:: Task statement ::
The whole listing, please: repeat it exactly, with the pictures left out.
Excerpted records: Begin
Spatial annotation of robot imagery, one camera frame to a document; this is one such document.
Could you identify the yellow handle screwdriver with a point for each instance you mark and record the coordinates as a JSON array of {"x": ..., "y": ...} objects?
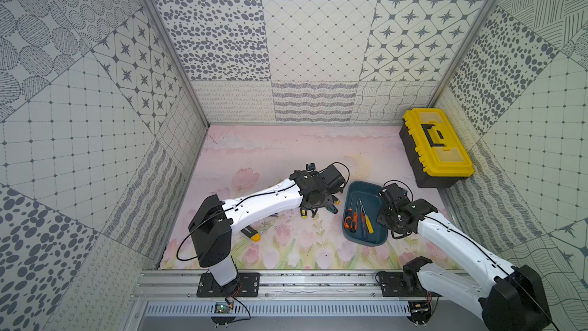
[{"x": 368, "y": 222}]

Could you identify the yellow black toolbox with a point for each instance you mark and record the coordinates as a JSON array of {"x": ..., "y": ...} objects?
[{"x": 434, "y": 151}]

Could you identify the white slotted cable duct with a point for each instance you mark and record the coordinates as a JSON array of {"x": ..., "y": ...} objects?
[{"x": 340, "y": 308}]

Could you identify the green black screwdriver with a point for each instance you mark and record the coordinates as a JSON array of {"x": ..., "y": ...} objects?
[{"x": 332, "y": 209}]

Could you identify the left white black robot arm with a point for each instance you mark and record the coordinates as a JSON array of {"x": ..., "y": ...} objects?
[{"x": 212, "y": 227}]

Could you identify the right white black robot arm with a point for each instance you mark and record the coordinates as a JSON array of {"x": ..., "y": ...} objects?
[{"x": 502, "y": 295}]

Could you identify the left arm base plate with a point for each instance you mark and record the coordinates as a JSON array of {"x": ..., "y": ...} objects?
[{"x": 246, "y": 284}]

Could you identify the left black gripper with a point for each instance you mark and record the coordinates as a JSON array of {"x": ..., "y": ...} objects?
[{"x": 315, "y": 200}]

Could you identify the purple red screwdriver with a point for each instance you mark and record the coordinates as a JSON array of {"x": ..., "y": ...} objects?
[{"x": 364, "y": 228}]

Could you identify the orange black screwdriver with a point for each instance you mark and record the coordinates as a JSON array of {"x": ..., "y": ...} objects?
[
  {"x": 354, "y": 222},
  {"x": 348, "y": 216}
]

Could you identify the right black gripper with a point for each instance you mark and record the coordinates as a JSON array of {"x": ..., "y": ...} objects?
[{"x": 381, "y": 218}]

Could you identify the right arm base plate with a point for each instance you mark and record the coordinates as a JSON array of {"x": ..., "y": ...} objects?
[{"x": 392, "y": 285}]

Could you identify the aluminium mounting rail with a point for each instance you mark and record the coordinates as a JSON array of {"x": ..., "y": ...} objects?
[{"x": 305, "y": 285}]

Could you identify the teal plastic storage tray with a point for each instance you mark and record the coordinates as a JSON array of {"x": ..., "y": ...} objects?
[{"x": 368, "y": 193}]

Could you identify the yellow black utility knife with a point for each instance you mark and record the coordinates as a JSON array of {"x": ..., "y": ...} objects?
[{"x": 251, "y": 233}]

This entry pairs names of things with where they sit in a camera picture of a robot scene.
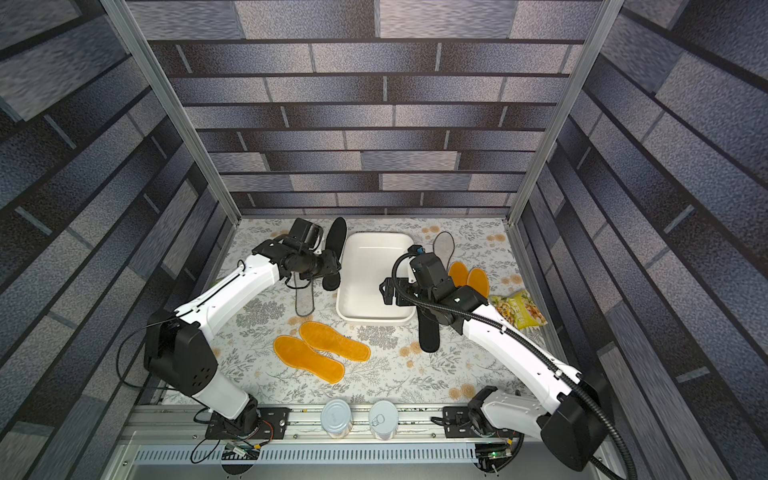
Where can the orange fuzzy insole right inner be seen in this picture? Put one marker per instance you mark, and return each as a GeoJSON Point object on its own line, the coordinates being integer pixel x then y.
{"type": "Point", "coordinates": [459, 274]}

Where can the white plastic storage box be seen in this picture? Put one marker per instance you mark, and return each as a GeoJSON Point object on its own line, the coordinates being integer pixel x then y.
{"type": "Point", "coordinates": [366, 262]}

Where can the black foam insole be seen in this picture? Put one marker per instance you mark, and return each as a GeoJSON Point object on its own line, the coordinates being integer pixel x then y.
{"type": "Point", "coordinates": [334, 246]}
{"type": "Point", "coordinates": [428, 332]}

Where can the silver tin can left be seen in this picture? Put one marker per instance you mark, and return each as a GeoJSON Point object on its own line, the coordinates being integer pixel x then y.
{"type": "Point", "coordinates": [336, 418]}

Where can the orange fuzzy insole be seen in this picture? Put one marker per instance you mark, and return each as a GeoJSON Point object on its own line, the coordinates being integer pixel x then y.
{"type": "Point", "coordinates": [324, 338]}
{"type": "Point", "coordinates": [459, 274]}
{"type": "Point", "coordinates": [479, 281]}
{"type": "Point", "coordinates": [297, 354]}

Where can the orange fuzzy insole front upper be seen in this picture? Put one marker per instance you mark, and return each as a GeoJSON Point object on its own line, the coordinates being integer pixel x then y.
{"type": "Point", "coordinates": [324, 338]}

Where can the silver tin can right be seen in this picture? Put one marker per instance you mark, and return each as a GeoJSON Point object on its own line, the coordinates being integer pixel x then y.
{"type": "Point", "coordinates": [383, 420]}

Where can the silver tin can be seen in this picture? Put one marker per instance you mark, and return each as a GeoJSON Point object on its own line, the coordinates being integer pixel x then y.
{"type": "Point", "coordinates": [336, 418]}
{"type": "Point", "coordinates": [383, 420]}

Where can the orange fuzzy insole right outer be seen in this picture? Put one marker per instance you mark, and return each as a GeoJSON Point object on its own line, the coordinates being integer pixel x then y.
{"type": "Point", "coordinates": [479, 281]}

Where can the orange fuzzy insole front lower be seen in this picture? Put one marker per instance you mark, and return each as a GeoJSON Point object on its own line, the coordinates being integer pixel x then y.
{"type": "Point", "coordinates": [297, 354]}

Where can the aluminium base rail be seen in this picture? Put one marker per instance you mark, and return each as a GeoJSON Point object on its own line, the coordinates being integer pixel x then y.
{"type": "Point", "coordinates": [430, 441]}

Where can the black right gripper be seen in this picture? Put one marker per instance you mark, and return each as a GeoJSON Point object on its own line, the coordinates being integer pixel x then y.
{"type": "Point", "coordinates": [424, 297]}

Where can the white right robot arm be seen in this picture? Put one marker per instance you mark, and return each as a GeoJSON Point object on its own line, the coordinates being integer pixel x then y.
{"type": "Point", "coordinates": [565, 411]}

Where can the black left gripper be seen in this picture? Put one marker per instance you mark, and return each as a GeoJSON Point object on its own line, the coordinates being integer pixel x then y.
{"type": "Point", "coordinates": [332, 265]}

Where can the yellow-green snack bag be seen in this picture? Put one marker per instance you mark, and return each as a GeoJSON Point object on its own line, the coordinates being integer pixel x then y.
{"type": "Point", "coordinates": [519, 310]}

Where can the grey felt insole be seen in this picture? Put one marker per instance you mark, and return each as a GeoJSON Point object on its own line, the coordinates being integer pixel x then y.
{"type": "Point", "coordinates": [304, 296]}
{"type": "Point", "coordinates": [443, 246]}

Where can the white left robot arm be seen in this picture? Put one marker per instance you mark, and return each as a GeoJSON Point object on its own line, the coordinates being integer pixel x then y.
{"type": "Point", "coordinates": [178, 347]}

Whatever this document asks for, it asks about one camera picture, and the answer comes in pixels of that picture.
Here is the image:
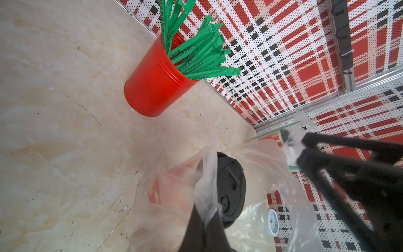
Excerpted records: End
:: Answer to the exercise ::
Spatial annotation of robot imagery, one camera frame to a document; this is one such document.
Could you identify the yellow handle screwdriver with a point for each instance you mark and record the coordinates as a JSON array of {"x": ..., "y": ...} objects?
[{"x": 368, "y": 222}]

Could you identify the yellow black toolbox with a point for each instance you mark and record the coordinates as a JSON array of {"x": ..., "y": ...} objects?
[{"x": 434, "y": 151}]

Could you identify the white slotted cable duct with a point for each instance you mark and record the coordinates as a JSON array of {"x": ..., "y": ...} objects?
[{"x": 340, "y": 308}]

Could you identify the green black screwdriver with a point for each instance you mark and record the coordinates as a JSON array of {"x": ..., "y": ...} objects?
[{"x": 332, "y": 209}]

Could you identify the left white black robot arm with a point for each instance you mark and record the coordinates as a JSON array of {"x": ..., "y": ...} objects?
[{"x": 212, "y": 227}]

Could you identify the right white black robot arm with a point for each instance you mark and record the coordinates as a JSON array of {"x": ..., "y": ...} objects?
[{"x": 502, "y": 295}]

Could you identify the left arm base plate with a point for each instance you mark and record the coordinates as a JSON array of {"x": ..., "y": ...} objects?
[{"x": 246, "y": 284}]

Could you identify the left black gripper with a point for each instance you mark and record the coordinates as a JSON array of {"x": ..., "y": ...} objects?
[{"x": 315, "y": 200}]

Could you identify the purple red screwdriver with a point for each instance you mark and record the coordinates as a JSON array of {"x": ..., "y": ...} objects?
[{"x": 364, "y": 228}]

Could you identify the orange black screwdriver with a point for each instance you mark and record the coordinates as a JSON array of {"x": ..., "y": ...} objects?
[
  {"x": 354, "y": 222},
  {"x": 348, "y": 216}
]

Could you identify the right black gripper with a point for each instance you mark and record the coordinates as a JSON array of {"x": ..., "y": ...} objects?
[{"x": 381, "y": 218}]

Could you identify the right arm base plate with a point for each instance you mark and record the coordinates as a JSON array of {"x": ..., "y": ...} objects?
[{"x": 392, "y": 285}]

Could you identify the aluminium mounting rail with a point for each instance you mark and record the coordinates as a JSON array of {"x": ..., "y": ...} objects?
[{"x": 305, "y": 285}]

Could you identify the teal plastic storage tray with a point for each instance you mark and record the coordinates as a JSON array of {"x": ..., "y": ...} objects?
[{"x": 368, "y": 193}]

Could you identify the yellow black utility knife with a point for each instance you mark and record the coordinates as a JSON array of {"x": ..., "y": ...} objects?
[{"x": 251, "y": 233}]

This entry pairs names of things with where they sit in a camera picture of a robot scene.
Where can the orange fuzzy insole right inner be seen in this picture? Put one marker per instance you mark, and return each as a GeoJSON Point object on its own line, the coordinates being integer pixel x then y.
{"type": "Point", "coordinates": [459, 274]}

Where can the white plastic storage box be seen in this picture? Put one marker per instance you mark, and return each as a GeoJSON Point object on its own line, the coordinates being integer pixel x then y.
{"type": "Point", "coordinates": [366, 262]}

Where can the black foam insole be seen in this picture? Put one marker per instance you mark, and return each as a GeoJSON Point object on its own line, the coordinates being integer pixel x then y.
{"type": "Point", "coordinates": [334, 246]}
{"type": "Point", "coordinates": [428, 332]}

Where can the silver tin can left be seen in this picture? Put one marker per instance you mark, and return each as a GeoJSON Point object on its own line, the coordinates being integer pixel x then y.
{"type": "Point", "coordinates": [336, 418]}

Where can the orange fuzzy insole be seen in this picture? Put one marker per instance you mark, and return each as a GeoJSON Point object on its own line, the coordinates being integer pixel x then y.
{"type": "Point", "coordinates": [324, 338]}
{"type": "Point", "coordinates": [459, 274]}
{"type": "Point", "coordinates": [479, 281]}
{"type": "Point", "coordinates": [297, 354]}

Where can the orange fuzzy insole front upper be seen in this picture? Put one marker per instance you mark, and return each as a GeoJSON Point object on its own line, the coordinates being integer pixel x then y.
{"type": "Point", "coordinates": [324, 338]}

Where can the silver tin can right be seen in this picture? Put one marker per instance you mark, and return each as a GeoJSON Point object on its own line, the coordinates being integer pixel x then y.
{"type": "Point", "coordinates": [383, 420]}

Where can the silver tin can be seen in this picture? Put one marker per instance you mark, and return each as a GeoJSON Point object on its own line, the coordinates being integer pixel x then y.
{"type": "Point", "coordinates": [336, 418]}
{"type": "Point", "coordinates": [383, 420]}

Where can the orange fuzzy insole right outer be seen in this picture? Put one marker per instance you mark, and return each as a GeoJSON Point object on its own line, the coordinates being integer pixel x then y.
{"type": "Point", "coordinates": [479, 281]}

Where can the orange fuzzy insole front lower be seen in this picture? Put one marker per instance you mark, and return each as a GeoJSON Point object on its own line, the coordinates being integer pixel x then y.
{"type": "Point", "coordinates": [297, 354]}

Where can the aluminium base rail be seen in this picture? Put one marker per instance you mark, and return each as a GeoJSON Point object on its own line, the coordinates being integer pixel x then y.
{"type": "Point", "coordinates": [430, 441]}

Where can the black right gripper be seen in this picture? Put one marker per instance you mark, and return each as a GeoJSON Point object on its own line, the coordinates being integer pixel x then y.
{"type": "Point", "coordinates": [424, 297]}

Where can the white right robot arm be seen in this picture? Put one marker per instance you mark, and return each as a GeoJSON Point object on its own line, the coordinates being integer pixel x then y.
{"type": "Point", "coordinates": [565, 411]}

Where can the black left gripper be seen in this picture? Put one marker per instance you mark, and return each as a GeoJSON Point object on its own line, the coordinates being integer pixel x then y.
{"type": "Point", "coordinates": [332, 265]}

Where can the yellow-green snack bag be seen in this picture? Put one marker per instance you mark, and return each as a GeoJSON Point object on its own line, the coordinates being integer pixel x then y.
{"type": "Point", "coordinates": [519, 310]}

Where can the grey felt insole be seen in this picture? Put one marker per instance you mark, and return each as a GeoJSON Point object on its own line, the coordinates being integer pixel x then y.
{"type": "Point", "coordinates": [304, 296]}
{"type": "Point", "coordinates": [443, 246]}

Where can the white left robot arm be seen in this picture? Put one marker per instance you mark, and return each as a GeoJSON Point object on its own line, the coordinates being integer pixel x then y.
{"type": "Point", "coordinates": [178, 347]}

Whatever this document asks for, it asks about one camera picture, and the answer comes in pixels of that picture.
Here is the image:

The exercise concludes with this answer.